Home was an apartment on the first floor of his parents house. Our own separate entrance–keys and everything. A house from the Victorian era, its ghost stories left me unsettled. Always I felt the eyes of someone watching. Once I even heard the cries of a babe no one could explain.
I was sixteen and pregnant and lost in more ways than one.
Piecing together a home we skidded by with mismatched furniture and silverware. The spindles on our rummaged cradle alternated pink and blue pastels.
Violence had been as much a part of both our lives as peace. We reenacted the only way we knew, there in that drafty apartment. Rage and tears. Fists and teeth. Dreams shattered before they began.
There was a wedding in the park. Friends of ours with a baby of their own. She passed along the aisle before me and I cried tears not happy but resigned to what I knew would never be. He watched me watching their first dance. We’ll make it, he promised. Whether he believed it I can’t say, but I knew. If anything, I knew empty when I heard it.

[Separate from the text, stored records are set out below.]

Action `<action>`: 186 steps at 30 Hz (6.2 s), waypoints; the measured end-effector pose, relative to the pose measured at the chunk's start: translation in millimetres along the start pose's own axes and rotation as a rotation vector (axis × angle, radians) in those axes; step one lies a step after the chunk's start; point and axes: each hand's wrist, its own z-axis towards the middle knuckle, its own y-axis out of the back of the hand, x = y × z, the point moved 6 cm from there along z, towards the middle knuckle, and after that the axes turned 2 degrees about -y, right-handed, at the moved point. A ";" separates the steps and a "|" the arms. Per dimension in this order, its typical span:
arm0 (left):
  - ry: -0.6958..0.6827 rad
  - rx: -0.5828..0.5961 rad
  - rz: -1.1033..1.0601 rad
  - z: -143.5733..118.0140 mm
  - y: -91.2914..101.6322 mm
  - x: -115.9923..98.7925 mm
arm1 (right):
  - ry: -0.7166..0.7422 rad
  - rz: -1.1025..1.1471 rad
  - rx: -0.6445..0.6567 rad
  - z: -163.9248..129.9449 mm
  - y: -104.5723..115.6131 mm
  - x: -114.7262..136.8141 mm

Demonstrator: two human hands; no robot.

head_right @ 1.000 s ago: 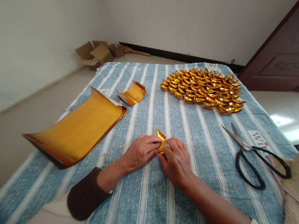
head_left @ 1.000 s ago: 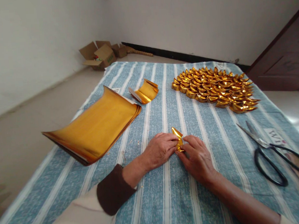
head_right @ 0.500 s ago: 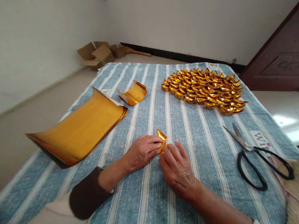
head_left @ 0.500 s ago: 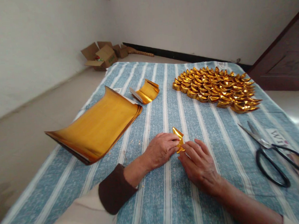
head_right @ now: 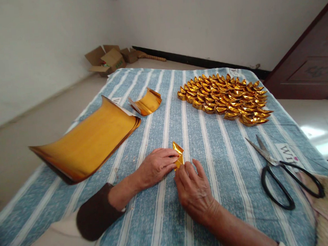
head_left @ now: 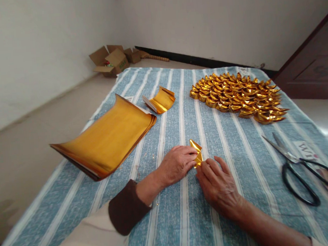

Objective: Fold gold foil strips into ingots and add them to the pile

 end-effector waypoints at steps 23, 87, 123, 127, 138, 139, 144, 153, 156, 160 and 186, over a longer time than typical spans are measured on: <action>0.000 0.000 -0.019 0.3 1.3 -1.3 | -0.011 0.011 0.035 4.2 -2.0 3.5; 0.715 -0.435 -0.861 -15.3 17.8 36.1 | -0.487 0.723 -0.067 21.6 -30.0 -36.8; 0.930 -0.719 -1.497 -38.3 16.3 32.1 | -0.943 1.261 -0.060 51.5 -52.2 -30.6; 0.914 -0.702 -1.461 -37.6 17.6 30.2 | -0.908 1.172 -0.060 51.0 -52.4 -31.2; 0.918 -0.630 -1.389 -38.7 13.1 32.2 | -0.728 1.122 -0.057 51.9 -50.1 -28.1; 0.917 -0.623 -1.387 -38.9 12.5 32.6 | -0.719 1.119 -0.060 52.0 -49.8 -28.3; 0.920 -0.612 -1.392 -39.4 10.3 34.0 | -0.684 1.091 -0.087 52.7 -46.8 -28.2; 0.907 -0.588 -1.443 -38.6 8.0 32.9 | -0.645 1.059 -0.076 51.1 -50.5 -27.8; 0.892 -0.602 -1.429 -37.5 9.3 32.2 | -0.640 1.053 -0.076 51.6 -50.4 -27.9; 0.875 -0.637 -1.360 -36.8 11.5 31.8 | -0.678 1.046 -0.072 51.4 -50.5 -28.2; 0.354 -0.367 -0.571 -19.9 32.4 19.7 | -0.245 0.879 -0.150 54.6 -18.9 -47.3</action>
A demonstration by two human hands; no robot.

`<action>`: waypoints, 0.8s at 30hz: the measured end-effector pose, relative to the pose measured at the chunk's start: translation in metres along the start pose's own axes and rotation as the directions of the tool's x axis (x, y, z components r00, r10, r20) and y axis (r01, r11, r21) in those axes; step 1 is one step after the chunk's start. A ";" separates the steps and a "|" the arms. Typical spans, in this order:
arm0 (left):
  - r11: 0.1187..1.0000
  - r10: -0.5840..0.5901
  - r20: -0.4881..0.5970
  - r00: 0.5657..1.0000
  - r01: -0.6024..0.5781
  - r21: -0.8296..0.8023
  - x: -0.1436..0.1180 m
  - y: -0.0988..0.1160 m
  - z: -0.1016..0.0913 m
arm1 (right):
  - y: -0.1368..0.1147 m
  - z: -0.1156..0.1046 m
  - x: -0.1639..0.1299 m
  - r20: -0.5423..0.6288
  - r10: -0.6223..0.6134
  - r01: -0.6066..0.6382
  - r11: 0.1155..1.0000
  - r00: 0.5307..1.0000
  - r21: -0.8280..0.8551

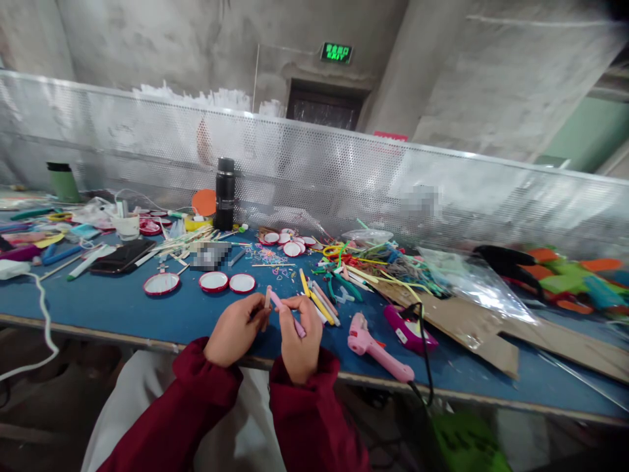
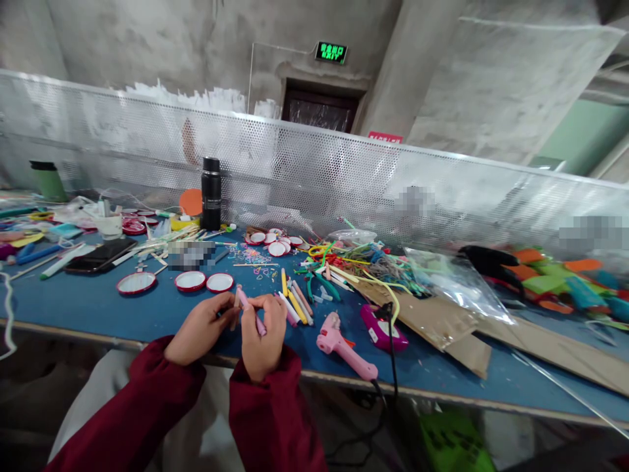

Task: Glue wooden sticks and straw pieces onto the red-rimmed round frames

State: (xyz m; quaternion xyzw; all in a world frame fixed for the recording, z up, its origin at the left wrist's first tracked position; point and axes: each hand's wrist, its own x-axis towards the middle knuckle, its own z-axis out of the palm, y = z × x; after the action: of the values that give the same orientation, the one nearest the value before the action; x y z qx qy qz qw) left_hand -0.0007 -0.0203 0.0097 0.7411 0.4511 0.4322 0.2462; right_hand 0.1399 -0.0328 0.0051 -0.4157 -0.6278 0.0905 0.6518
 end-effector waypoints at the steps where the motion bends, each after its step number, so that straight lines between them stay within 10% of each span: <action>1: 1.000 -0.002 0.000 1.000 0.002 0.003 0.000 0.000 0.000 | 0.000 0.000 0.000 0.001 0.000 0.000 1.000 1.000 0.000; 24: 1.000 -0.006 -0.008 1.000 0.006 -0.020 0.000 -0.001 0.000 | 0.006 0.001 -0.002 -0.051 0.014 -0.011 0.999 0.999 0.040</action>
State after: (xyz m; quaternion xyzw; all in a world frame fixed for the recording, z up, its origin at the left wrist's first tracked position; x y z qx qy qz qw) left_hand -0.0015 -0.0194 0.0090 0.7354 0.4498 0.4390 0.2532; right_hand 0.1406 -0.0296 0.0001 -0.4089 -0.6063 0.0961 0.6753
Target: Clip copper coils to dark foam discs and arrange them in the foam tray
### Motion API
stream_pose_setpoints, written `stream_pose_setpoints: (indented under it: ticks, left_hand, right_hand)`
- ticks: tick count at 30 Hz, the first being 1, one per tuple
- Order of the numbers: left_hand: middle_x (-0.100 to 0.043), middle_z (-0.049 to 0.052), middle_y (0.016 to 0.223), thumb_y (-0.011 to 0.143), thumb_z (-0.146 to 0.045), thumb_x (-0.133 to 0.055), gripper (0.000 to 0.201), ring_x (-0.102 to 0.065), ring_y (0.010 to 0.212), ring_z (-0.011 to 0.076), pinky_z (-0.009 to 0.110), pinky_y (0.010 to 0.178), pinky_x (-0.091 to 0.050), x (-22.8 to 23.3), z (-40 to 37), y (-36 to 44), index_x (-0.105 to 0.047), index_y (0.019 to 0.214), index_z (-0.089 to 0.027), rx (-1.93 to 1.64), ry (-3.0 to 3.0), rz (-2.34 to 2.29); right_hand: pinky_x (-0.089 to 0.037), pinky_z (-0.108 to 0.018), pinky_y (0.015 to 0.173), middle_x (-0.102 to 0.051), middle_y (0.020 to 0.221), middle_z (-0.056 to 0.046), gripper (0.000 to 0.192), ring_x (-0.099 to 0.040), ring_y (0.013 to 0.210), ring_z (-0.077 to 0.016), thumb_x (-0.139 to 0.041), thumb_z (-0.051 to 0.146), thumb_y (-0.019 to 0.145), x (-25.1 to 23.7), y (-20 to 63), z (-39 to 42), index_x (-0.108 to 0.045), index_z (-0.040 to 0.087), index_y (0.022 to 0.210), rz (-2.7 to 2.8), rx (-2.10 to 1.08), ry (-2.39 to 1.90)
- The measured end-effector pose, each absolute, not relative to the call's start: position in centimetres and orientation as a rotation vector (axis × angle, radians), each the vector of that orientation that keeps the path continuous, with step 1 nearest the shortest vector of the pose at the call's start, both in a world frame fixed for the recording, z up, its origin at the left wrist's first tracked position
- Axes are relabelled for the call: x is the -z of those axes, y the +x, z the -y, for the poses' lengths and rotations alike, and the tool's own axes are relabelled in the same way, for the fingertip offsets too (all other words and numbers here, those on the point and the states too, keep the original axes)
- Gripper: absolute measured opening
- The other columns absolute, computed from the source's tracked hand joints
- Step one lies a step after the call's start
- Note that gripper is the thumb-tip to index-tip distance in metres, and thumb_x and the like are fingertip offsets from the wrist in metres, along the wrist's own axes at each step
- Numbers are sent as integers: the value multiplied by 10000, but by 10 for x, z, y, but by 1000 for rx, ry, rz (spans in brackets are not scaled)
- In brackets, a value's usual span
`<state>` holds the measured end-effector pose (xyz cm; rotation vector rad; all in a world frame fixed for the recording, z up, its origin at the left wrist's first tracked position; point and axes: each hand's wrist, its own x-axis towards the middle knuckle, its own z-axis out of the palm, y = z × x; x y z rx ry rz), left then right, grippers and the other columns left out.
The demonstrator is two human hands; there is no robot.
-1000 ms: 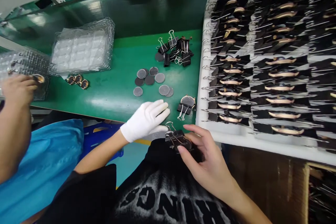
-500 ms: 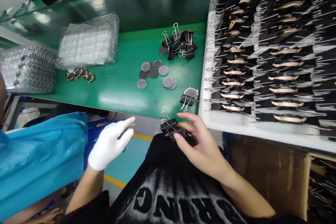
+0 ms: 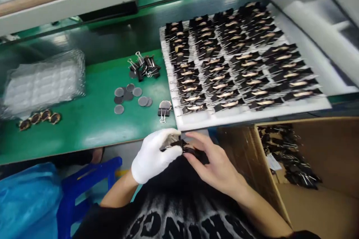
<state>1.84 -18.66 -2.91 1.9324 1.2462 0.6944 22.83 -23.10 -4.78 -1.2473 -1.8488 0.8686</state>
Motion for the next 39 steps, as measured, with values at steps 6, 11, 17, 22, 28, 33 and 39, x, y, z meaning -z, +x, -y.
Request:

One Christmas Day he gave me a ring, its prongs dipped in silver to make the speck of a diamond look bigger. Knowing better, I allowed myself the fraction of hope but that ring would be given and taken–flung into the street in anger–more often than it would be on my finger.
With a baby on my hip I wanted nothing more. I remember the broken. The can’t go on. The not how it’s supposed to be.
And then she and I, taking first steps together. Growing up and growing away, ever so slow. One foot steady before the next.
The miles between the here and now and the there and then stretch out like a road map. I couldn’t tell you how I got here, only that I did. And if the map were to burn in my wake, regret wouldn’t find me.
Those unanswered prayers weren’t after all.